By Brad Hubbard @bradhubbard
It seems that every program in college football is getting a uniform overall. From the originators of the trend, Oregon, to traditional powers like Nebraska. Now it seems like everyone is in on the multiple new uniform game, except for some old southern folks. Why? They might be happier with championships.
When Oregon let Nike begin playing around with their uniform looks people didn’t know what to think. Nike led the way. Over the years Oregon’s uniforms got flashier (with God knows how many combinations) and other schools began to follow suit. From Virginia Tech to SEC power Georgia, it looked like everyone was going jump into the flashy uniform revolution. But a funny thing happened on the way to fashion heaven, people in the South didn’t care for it very much.
On Halloween night of 2009 the University of Tennessee ran through the historic Pride of the Southland Marching band Power T onto the Shield-Watkins Field with black jerseys on. Not flashy neon orange or some matte finish color, just black jerseys. Tennessee had worn the jerseys back in 1921 and new head coach Lane Kiffin was trying to bring a little bit of swagger back to Rocky Top on Halloween.
The base revolted. The old timers were outraged. The ‘how dare you’ lines came flying out of the mouths of a very proud people. Tennessee has yet to go back to the jerseys and Kiffin has moved onto USC.
Meanwhile the rest of college football has embraced the trend from West to East, North and South. Oregon State has redesigned their digs (not as dramatically as their in state rival but a redesign none the less), Virginia Tech now has a helmet that features turkey feet, Georgia Tech’s embraced the honeycomb look, while Indiana went the red, white and stripes route. Baylor, Oklahoma State, North Carolina (complete with great dance moves), Stanford, Boise State, Houston, Missouri and even Texas A&M and Johnny Football got some variety in their unis.
Some notably absent names? Alabama, Auburn, Tennessee, Notre Dame, Texas, Penn State (minus the names on the back of the jerseys) Ohio State, Florida, LSU and USC have all shied away from the trend. Sure they have made some tweaks here and there but nothing wholesale like Oregon.
What’s funny about all this? The teams that haven’t changed uniforms dramatically have won the last 7 National Titles. Can you see Bama in a black jersey and a matte crimson on the helmet? Maybe. It might look cool. But would the Bama base go for it? Nick Saben might have to change his phone number.

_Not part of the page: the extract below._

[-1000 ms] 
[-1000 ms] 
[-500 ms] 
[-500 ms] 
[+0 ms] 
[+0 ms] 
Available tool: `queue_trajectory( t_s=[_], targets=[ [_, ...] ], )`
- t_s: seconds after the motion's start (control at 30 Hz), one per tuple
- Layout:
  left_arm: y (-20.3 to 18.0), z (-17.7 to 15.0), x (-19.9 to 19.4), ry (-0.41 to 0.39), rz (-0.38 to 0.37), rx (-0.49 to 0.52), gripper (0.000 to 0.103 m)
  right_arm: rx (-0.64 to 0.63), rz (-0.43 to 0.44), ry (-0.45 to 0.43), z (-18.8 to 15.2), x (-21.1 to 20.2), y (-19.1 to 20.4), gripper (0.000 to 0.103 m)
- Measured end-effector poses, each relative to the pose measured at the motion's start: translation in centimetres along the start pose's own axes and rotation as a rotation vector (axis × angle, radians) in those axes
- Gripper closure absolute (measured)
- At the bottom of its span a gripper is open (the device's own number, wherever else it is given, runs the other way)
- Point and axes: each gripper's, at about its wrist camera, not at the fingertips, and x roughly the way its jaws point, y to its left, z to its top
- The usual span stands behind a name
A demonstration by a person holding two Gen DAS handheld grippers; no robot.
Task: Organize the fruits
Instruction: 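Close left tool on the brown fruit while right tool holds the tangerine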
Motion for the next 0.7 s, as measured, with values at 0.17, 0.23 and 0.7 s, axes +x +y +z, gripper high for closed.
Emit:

However, the first time Georgia broke out the black jerseys in 2007 it was a big deal…and they lost the game to Auburn. When Georgia let Nike break out some odd black & red combination in an early season match up against Boise State a few years ago guess what happened? That’s right, they lost.
While new, flashy uniforms are a very cool thing to do for the players, recruits, and fans some teams can get carried away. New uniforms don’t win games. Players and coaches do. While having a ‘3rd kit’ that you can break out like they do in soccer might be s fun thing to do from time to time but it’s not really necessary. For comparison sake, when Sporting KC broke out their ‘3rd kit’ against the Portland Timbers earlier this year in Kansas City guess what happened? That’s right, they lost.